Neighbouring Kenya’s central bank has increased the benchmark interest rate by 150 basis points; the shilling has dropped about 10% against the dollar this year and breached 100 on Monday for the first time in more than three and a half years as a collapse in tourism and falling tea output reduces revenue from the nation’s two biggest foreign-currency earners.

Ghana’s cedi has tumbled 26% this year against the dollar, but with the release of the International Monetary Fund’s bailout funds - the rescue package is worth nearly $1 billion - the recovery has been considerable. The cedi has recouped almost all of its losses this year.

“We will not be complacent about the currency’s gains,” Minister of Finance Seth Terkper said. “We are also encouraging more flows and managing the reserves.”

Nigeria’s naira plunged dramatically between October and February, when crude prices were in free-fall. But authorities were able to arrest the decline, and although the Naira is exchanging for 20% more than it did last year, it has remained fairly stable for the past four months.

Angola’s kwanza has dropped 14% in the past year, battered by the fall in crude. But the country’s central bank said it would not defend the kwanza “at all costs” and it does not expect abrupt movements in the currency despite lower oil prices sapping U.S. dollar supply.

Angola is Africa’s second-largest crude producer and President Jose Eduardo dos Santos asked China for a two-year moratorium on debt repayments, state media reported last month, to shore up public finances.

The Tanzania shilling, too, has taken a tumble, dropping 25% in the first half of the year to a historic low, the second worst performing currency in Africa after the Ugandan shilling. To stabilise the shilling, the Bank of Tanzania pumped some $410 million into the market in the first five months of this year.

South Africa’s rand is similarly on the downward trend, shedding 7.2% of its value this year. Authorities are looking nervously at China’s stock market volatility, which may serious risks to the South African economy, more than the jitters in Europe.

“Unlike Greece, China is a very important country directly to South Africa,” Peter Worthington, an economist at Barclays Africa Group Ltd.’s investment banking division, told reporters in Johannesburg on Thursday. “It’s the main market for export of iron ore, it’s also a key source for global demand of commodities generally, so a very important underpinning for commodity prices.”

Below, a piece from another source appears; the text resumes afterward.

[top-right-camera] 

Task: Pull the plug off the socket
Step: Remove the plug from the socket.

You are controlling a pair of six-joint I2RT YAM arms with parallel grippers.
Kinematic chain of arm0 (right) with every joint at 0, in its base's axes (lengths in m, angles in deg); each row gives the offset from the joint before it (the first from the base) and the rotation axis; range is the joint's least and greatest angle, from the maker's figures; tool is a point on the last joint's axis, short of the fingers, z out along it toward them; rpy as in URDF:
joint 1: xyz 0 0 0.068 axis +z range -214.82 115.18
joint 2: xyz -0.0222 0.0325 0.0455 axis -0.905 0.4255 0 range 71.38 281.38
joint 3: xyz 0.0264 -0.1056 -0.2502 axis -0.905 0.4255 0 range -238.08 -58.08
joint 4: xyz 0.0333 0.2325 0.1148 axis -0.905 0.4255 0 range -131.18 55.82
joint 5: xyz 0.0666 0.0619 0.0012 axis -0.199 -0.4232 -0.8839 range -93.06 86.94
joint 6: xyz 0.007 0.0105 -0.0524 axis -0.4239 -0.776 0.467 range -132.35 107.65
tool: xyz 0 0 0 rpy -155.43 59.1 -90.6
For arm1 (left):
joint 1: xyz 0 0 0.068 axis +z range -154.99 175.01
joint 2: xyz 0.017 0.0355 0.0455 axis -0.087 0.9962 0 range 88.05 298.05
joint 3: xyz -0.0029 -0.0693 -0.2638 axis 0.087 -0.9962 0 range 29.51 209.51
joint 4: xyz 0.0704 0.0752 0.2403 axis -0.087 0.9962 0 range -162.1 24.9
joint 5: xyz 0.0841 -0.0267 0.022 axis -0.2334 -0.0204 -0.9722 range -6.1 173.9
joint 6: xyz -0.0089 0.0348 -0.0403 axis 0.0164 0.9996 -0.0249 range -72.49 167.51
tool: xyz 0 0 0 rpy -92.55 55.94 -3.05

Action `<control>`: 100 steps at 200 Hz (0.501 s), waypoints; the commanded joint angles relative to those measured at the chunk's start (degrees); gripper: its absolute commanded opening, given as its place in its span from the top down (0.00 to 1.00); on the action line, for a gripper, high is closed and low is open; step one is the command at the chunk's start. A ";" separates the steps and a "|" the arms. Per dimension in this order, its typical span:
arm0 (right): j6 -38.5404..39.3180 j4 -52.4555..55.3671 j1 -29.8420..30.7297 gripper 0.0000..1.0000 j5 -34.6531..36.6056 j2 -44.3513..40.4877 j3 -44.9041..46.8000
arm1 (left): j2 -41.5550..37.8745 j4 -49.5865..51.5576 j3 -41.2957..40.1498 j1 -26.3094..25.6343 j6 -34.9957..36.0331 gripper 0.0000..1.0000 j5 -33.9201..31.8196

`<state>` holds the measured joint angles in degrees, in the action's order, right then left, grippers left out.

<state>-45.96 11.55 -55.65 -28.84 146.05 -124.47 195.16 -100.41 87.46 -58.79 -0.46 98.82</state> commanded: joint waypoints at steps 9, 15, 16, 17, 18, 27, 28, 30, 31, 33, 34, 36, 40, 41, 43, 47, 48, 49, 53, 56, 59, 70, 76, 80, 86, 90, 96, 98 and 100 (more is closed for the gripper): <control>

Some African governments have to shoulder part of the blame for the deterioration in their currencies, said Razia Khan, head of Africa macroeconomic research at Standard Chartered in London. “There has been a material deterioration in fiscal policy across a number of countries,” she said.

But the monetary policy measures to defend sliding currencies may only work in the short term.

“The model of increasing interest rates to strengthen your exchange rate can only take you so far,” Antoon de Klerk, a fund manager at Investec Asset Management told Bloomberg a fortnight ago.

“If you continue importing and people see your exchange rate depreciate from year to year, as happened in Ghana, then it does not matter if you pay 9%, 10% or 11% for money, it’s simply not enough to attract capital.”

Several other African countries may also have to raise rates as concerns over a depreciating currency and deteriorating inflation outlook outweigh those about growth. Top of the list are Mozambique, where the new metical has dropped 15% this year against the dollar, and Zambia, which has seen a 14% decline in the value of its kwacha.

“Longer term, a stable macroeconomic backdrop is the best guarantee of future growth,” said Ms Khan.